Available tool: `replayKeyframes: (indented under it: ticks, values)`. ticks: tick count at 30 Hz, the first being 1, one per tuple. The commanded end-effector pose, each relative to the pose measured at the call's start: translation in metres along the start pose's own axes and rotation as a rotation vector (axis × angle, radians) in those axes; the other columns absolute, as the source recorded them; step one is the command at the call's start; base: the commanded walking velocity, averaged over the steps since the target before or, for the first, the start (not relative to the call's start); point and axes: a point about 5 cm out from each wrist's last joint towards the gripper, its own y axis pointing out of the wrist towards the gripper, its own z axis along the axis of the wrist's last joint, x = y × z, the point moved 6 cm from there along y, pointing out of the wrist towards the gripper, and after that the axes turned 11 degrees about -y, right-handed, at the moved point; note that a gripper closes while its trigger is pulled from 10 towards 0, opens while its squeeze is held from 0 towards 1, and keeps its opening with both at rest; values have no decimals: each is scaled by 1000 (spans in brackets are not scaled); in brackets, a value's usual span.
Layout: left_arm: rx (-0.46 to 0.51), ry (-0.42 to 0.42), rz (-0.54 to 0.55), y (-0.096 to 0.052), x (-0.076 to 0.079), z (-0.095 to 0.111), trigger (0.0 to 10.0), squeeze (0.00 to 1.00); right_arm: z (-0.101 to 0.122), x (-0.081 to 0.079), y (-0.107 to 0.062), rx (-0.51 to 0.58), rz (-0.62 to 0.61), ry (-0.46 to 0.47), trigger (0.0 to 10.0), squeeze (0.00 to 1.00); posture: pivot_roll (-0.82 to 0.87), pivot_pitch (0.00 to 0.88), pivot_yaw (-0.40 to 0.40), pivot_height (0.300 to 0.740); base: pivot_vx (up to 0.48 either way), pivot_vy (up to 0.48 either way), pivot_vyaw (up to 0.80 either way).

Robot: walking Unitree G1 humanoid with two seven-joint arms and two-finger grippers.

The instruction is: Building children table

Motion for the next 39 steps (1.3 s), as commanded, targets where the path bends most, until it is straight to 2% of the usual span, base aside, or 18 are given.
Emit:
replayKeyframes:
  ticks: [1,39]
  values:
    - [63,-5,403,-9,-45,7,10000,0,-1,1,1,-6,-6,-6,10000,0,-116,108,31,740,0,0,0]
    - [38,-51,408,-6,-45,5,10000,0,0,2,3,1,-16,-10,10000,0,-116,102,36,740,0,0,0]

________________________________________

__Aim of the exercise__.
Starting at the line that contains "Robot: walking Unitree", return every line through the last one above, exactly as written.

__Exercise answer__.
Robot: walking Unitree G1 humanoid with two seven-joint arms and two-finger grippers.

The instruction is: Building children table

Motion for the next 39 steps (1.3 s), as commanded, targets where the path bends most, until it is straight to 2% of the usual span, base aside, or 18 are given.
Emit:
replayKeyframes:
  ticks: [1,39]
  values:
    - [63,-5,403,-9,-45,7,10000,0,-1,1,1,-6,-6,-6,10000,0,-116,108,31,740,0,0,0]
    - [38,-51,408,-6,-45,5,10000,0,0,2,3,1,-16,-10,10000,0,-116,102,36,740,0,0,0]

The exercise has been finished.